Check each line of the listing below for the string "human", then copy every line that has it.

RECORDS FOR THE TASK:

####

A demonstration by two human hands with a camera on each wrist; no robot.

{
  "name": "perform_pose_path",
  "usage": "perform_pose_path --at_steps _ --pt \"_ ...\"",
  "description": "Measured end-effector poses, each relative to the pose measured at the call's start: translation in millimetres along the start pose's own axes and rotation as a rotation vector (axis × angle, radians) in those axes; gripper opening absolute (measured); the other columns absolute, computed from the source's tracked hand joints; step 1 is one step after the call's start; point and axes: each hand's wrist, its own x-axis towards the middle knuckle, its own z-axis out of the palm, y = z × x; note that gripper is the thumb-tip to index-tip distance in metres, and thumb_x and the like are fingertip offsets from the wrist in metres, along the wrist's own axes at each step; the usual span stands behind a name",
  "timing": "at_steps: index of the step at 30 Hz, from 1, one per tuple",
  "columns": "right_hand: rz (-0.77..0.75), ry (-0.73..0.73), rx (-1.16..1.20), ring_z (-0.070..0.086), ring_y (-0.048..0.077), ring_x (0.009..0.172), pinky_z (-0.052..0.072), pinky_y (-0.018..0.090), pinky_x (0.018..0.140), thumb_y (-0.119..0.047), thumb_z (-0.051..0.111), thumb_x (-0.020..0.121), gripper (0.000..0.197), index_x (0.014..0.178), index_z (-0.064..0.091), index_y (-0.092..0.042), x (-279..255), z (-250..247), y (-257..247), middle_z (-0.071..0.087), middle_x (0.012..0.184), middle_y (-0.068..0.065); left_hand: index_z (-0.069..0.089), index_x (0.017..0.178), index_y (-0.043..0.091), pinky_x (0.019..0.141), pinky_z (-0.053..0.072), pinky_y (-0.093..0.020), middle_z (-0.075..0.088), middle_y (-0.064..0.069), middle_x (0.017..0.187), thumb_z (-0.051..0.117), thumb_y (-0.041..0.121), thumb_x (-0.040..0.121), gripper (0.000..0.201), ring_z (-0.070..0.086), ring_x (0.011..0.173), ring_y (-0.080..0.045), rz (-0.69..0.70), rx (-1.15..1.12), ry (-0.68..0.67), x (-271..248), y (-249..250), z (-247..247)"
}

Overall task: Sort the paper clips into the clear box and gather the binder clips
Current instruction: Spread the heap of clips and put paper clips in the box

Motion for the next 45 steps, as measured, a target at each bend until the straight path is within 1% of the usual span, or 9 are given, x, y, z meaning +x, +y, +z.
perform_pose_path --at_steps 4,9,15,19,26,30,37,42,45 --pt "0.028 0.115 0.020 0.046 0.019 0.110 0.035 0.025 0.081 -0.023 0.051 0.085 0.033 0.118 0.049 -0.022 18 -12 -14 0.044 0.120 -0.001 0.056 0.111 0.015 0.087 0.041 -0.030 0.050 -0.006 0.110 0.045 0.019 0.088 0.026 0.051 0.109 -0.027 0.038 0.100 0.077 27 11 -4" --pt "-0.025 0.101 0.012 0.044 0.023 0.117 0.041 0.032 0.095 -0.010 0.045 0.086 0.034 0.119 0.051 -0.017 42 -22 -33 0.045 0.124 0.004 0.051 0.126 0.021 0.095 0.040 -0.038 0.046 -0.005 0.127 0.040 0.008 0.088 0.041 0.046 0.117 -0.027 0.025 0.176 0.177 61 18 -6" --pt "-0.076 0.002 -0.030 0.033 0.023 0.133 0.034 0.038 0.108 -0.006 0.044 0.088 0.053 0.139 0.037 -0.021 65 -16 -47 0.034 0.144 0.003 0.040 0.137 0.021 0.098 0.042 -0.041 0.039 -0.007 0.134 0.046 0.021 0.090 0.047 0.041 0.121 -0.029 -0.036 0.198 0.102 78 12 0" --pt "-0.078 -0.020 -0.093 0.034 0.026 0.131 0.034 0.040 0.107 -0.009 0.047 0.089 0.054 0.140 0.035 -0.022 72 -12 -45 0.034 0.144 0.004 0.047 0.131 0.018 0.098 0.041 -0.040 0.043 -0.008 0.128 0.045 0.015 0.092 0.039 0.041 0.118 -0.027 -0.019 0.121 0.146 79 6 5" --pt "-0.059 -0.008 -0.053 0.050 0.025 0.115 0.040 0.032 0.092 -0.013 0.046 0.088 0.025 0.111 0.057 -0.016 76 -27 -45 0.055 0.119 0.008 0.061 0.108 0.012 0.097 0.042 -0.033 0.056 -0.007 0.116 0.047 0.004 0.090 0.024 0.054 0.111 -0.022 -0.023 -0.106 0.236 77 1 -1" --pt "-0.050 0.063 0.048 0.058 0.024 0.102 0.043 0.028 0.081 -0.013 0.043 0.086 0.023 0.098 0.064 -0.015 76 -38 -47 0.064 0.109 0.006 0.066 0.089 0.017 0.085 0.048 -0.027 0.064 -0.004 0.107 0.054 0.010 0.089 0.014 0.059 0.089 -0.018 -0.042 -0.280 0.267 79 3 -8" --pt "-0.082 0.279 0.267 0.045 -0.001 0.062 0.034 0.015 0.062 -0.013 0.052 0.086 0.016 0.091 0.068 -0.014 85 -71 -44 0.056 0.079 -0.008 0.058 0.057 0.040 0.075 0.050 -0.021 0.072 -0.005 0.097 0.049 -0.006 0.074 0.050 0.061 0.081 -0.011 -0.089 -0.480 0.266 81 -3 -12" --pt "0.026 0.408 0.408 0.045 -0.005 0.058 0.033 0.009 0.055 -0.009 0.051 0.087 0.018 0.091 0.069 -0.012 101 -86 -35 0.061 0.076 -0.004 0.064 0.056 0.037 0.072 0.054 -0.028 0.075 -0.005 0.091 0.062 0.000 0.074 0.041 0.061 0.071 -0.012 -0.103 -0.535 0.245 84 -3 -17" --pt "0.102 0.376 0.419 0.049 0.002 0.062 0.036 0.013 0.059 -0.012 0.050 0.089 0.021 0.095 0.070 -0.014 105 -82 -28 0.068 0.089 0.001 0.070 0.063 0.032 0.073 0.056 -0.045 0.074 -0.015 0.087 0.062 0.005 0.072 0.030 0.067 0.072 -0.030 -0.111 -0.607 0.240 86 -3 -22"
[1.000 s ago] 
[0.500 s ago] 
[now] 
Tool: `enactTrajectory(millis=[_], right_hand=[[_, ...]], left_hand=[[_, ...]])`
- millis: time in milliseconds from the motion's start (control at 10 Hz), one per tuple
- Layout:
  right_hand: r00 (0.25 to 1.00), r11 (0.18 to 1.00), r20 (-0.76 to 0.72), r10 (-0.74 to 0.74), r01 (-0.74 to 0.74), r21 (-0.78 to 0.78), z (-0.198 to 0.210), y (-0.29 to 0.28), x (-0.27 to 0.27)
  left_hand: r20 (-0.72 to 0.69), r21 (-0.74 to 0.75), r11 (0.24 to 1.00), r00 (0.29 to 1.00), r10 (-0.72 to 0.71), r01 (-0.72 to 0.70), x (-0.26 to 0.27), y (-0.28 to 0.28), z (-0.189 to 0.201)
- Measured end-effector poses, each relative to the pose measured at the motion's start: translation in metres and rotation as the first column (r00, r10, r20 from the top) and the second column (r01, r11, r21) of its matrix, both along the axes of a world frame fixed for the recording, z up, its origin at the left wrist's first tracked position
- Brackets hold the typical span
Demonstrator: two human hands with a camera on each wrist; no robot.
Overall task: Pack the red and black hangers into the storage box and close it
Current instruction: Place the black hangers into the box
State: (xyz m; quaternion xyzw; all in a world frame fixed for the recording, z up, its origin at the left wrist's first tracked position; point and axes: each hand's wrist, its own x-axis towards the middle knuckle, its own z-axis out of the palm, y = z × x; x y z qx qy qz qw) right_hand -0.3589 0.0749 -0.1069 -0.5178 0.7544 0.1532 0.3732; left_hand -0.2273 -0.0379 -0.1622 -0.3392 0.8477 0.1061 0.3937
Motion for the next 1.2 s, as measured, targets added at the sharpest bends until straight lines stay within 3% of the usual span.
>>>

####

ANSWER TO THIS TASK:
A demonstration by two human hands with a camera on each wrist; no robot.
Demonstrator: two human hands with a camera on each wrist; no robot.

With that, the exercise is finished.